[What is needed]
All lines of the listing below must be reproduced character for character.

'''

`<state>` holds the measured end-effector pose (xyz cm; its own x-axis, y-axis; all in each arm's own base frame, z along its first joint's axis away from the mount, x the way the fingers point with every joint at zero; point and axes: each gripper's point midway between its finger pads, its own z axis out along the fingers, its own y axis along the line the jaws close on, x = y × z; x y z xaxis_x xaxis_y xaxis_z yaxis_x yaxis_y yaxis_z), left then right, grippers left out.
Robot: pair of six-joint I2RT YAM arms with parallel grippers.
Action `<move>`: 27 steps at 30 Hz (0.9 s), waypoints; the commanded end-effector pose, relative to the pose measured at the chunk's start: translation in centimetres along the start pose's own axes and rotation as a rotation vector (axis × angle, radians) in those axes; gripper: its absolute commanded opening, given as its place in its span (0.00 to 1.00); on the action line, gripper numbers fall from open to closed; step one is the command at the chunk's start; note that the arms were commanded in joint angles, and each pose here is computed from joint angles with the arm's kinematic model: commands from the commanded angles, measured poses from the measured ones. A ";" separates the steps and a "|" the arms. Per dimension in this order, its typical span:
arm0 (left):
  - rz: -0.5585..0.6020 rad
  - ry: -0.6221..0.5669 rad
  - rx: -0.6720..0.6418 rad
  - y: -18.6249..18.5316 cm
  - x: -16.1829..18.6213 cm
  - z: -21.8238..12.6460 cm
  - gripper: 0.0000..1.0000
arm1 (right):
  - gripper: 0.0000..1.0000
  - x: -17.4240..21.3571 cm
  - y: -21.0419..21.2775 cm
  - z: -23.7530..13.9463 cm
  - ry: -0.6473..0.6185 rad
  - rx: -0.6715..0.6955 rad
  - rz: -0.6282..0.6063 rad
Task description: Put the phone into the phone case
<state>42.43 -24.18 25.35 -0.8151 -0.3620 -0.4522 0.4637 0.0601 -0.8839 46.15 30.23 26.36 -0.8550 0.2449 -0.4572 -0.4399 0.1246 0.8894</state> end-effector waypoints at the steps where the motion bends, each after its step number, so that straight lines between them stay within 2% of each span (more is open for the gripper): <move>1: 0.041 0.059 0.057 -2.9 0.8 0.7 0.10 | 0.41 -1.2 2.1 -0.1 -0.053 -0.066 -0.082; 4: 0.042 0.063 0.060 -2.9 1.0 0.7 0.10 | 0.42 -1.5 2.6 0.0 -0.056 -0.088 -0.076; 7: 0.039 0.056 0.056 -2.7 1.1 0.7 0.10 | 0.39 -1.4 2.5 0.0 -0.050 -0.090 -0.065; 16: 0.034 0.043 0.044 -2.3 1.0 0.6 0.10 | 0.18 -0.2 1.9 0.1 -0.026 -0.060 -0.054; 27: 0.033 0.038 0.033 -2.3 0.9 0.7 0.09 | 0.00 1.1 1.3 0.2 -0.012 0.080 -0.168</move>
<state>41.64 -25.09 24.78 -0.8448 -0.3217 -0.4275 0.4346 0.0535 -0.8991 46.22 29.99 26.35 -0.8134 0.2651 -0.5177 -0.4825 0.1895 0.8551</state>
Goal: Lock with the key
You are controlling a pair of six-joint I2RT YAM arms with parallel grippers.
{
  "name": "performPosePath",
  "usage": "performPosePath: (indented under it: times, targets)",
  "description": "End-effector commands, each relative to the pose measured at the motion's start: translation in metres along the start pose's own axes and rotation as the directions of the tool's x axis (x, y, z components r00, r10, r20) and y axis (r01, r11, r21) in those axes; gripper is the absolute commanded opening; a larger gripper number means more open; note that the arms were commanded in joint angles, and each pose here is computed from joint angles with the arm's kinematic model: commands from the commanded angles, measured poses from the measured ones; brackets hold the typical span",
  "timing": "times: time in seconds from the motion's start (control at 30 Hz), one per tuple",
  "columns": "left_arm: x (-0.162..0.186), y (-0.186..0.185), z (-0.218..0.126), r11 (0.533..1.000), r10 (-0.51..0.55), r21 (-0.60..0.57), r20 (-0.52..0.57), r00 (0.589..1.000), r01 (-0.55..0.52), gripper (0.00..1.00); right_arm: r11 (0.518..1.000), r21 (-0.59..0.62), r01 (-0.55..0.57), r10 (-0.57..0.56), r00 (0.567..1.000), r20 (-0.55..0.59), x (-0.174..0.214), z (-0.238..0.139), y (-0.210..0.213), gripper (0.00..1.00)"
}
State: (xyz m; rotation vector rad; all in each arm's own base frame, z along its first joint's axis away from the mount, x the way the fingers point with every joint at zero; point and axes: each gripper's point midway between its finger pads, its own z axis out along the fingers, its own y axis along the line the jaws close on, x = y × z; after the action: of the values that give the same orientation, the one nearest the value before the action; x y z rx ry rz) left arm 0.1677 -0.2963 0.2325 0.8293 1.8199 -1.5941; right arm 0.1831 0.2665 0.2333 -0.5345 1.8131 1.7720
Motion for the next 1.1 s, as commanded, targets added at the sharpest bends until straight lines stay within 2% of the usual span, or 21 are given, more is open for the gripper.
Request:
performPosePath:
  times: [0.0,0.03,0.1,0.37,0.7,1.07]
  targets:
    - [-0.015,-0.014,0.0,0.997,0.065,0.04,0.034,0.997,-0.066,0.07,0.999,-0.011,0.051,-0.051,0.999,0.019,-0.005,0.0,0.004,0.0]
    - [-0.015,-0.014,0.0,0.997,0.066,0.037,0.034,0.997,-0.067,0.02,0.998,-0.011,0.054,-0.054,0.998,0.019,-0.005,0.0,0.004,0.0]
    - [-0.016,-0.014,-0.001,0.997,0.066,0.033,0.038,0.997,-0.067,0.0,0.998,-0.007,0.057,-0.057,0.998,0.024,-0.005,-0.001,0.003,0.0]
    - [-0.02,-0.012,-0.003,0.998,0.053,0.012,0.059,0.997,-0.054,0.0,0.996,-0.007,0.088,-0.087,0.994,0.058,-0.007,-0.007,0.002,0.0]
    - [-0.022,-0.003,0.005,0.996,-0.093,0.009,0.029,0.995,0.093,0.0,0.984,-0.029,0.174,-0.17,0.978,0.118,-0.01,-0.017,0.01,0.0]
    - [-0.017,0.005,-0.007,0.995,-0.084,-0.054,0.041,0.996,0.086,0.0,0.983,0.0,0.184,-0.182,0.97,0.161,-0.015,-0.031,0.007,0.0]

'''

[Exercise answer]
`<state>` holds the measured end-effector pose (xyz cm; its own x-axis, y-axis; all in each arm's own base frame, z along its first joint's axis away from the mount, x the way the fingers point with every joint at zero; point and axes: each gripper's point midway between its finger pads, its own z axis out along the fingers, its own y axis along the line the jaws close on, x = y × z; x y z xaxis_x xaxis_y xaxis_z yaxis_x yaxis_y yaxis_z), left then right, grippers left out.
Robot: pair of six-joint I2RT YAM arms with parallel grippers.
Action `<move>`: 27 steps at 30 Hz (0.9 s), waypoints; the commanded end-effector pose, relative to the pose measured at the chunk's start: translation in centimetres along the start pose's own axes and rotation as a rotation vector (axis × angle, radians) in those axes; gripper: its absolute commanded opening, given as its place in its span (0.00 to 1.00); on the action line, gripper numbers fall from open to closed; step one is the command at the chunk's start; note that the arms were commanded in joint angles, and each pose here is computed from joint angles with the arm's kinematic model: commands from the commanded angles, measured poses from the measured ones. A ";" separates the steps and a "|" the arms. Per dimension in this order, its typical span:
arm0 (left):
  - rz: -0.5585..0.6020 rad
  - ry: -0.6221..0.5669 rad
  - rx: -0.6720..0.6418 rad
  - y: -18.6249..18.5316 cm
  - x: -16.1829..18.6213 cm
  - z: -21.8238..12.6460 cm
  - gripper: 0.0000..1.0000
arm1 (right):
  - gripper: 0.0000..1.0000
  - x: -17.4240..21.3571 cm
  - y: -21.0419..21.2775 cm
  - z: -23.7530..13.9463 cm
  - ry: -0.6473..0.6185 rad
  - rx: -0.6715..0.6955 rad
  - rz: -0.6282..0.6063 rad
Task description: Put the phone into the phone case
<state>42.43 -24.18 25.35 -0.8151 -0.3620 -0.4522 0.4637 0.0601 -0.8839 46.15 30.23 26.36 -0.8550 0.2449 -0.4572 -0.4399 0.1246 0.8894</state> end-effector waypoints at the steps where the motion bends, each after its step number, so that straight lines between them stay within 2% of each span (more is open for the gripper): <move>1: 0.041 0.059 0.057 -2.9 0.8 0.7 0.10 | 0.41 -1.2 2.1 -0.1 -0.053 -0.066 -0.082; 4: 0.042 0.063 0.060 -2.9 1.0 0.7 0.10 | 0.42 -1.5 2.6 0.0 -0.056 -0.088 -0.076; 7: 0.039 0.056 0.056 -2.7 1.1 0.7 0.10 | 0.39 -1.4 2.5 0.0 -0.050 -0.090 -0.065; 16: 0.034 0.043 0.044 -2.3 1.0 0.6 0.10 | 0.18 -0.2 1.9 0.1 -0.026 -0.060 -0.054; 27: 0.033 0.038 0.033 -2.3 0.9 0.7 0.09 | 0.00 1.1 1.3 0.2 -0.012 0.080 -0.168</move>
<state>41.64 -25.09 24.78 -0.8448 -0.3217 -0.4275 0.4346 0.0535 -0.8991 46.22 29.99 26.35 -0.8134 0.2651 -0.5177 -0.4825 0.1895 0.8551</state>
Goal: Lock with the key
You are controlling a pair of six-joint I2RT YAM arms with parallel grippers.
{
  "name": "performPosePath",
  "usage": "performPosePath: (indented under it: times, targets)",
  "description": "End-effector commands, each relative to the pose measured at the motion's start: translation in metres along the start pose's own axes and rotation as the directions of the tool's x axis (x, y, z components r00, r10, r20) and y axis (r01, r11, r21) in those axes; gripper is the absolute commanded opening; a larger gripper number means more open; note that the arms were commanded in joint angles, and each pose here is computed from joint angles with the arm's kinematic model: commands from the commanded angles, measured poses from the measured ones; brackets hold the typical span",
  "timing": "times: time in seconds from the motion's start (control at 30 Hz), one per tuple",
  "columns": "left_arm: x (-0.162..0.186), y (-0.186..0.185), z (-0.218..0.126), r11 (0.533..1.000), r10 (-0.51..0.55), r21 (-0.60..0.57), r20 (-0.52..0.57), r00 (0.589..1.000), r01 (-0.55..0.52), gripper (0.00..1.00); right_arm: r11 (0.518..1.000), r21 (-0.59..0.62), r01 (-0.55..0.57), r10 (-0.57..0.56), r00 (0.567..1.000), r20 (-0.55..0.59), x (-0.174..0.214), z (-0.238..0.139), y (-0.210..0.213), gripper (0.00..1.00)"
}
State: (xyz m; rotation vector rad; all in each arm's own base frame, z along its first joint's axis away from the mount, x the way the fingers point with every joint at zero; point and axes: each gripper's point midway between its finger pads, its own z axis out along the fingers, its own y axis along the line the jaws close on, x = y × z; after the action: of the values that give the same orientation, the one nearest the value before the action; x y z rx ry rz) left arm 0.1677 -0.2963 0.2325 0.8293 1.8199 -1.5941; right arm 0.1831 0.2665 0.2333 -0.5345 1.8131 1.7720
Motion for the next 1.1 s, as commanded, targets added at the sharpest bends until straight lines stay within 2% of the usual span, or 21 are given, more is open for the gripper.
Request:
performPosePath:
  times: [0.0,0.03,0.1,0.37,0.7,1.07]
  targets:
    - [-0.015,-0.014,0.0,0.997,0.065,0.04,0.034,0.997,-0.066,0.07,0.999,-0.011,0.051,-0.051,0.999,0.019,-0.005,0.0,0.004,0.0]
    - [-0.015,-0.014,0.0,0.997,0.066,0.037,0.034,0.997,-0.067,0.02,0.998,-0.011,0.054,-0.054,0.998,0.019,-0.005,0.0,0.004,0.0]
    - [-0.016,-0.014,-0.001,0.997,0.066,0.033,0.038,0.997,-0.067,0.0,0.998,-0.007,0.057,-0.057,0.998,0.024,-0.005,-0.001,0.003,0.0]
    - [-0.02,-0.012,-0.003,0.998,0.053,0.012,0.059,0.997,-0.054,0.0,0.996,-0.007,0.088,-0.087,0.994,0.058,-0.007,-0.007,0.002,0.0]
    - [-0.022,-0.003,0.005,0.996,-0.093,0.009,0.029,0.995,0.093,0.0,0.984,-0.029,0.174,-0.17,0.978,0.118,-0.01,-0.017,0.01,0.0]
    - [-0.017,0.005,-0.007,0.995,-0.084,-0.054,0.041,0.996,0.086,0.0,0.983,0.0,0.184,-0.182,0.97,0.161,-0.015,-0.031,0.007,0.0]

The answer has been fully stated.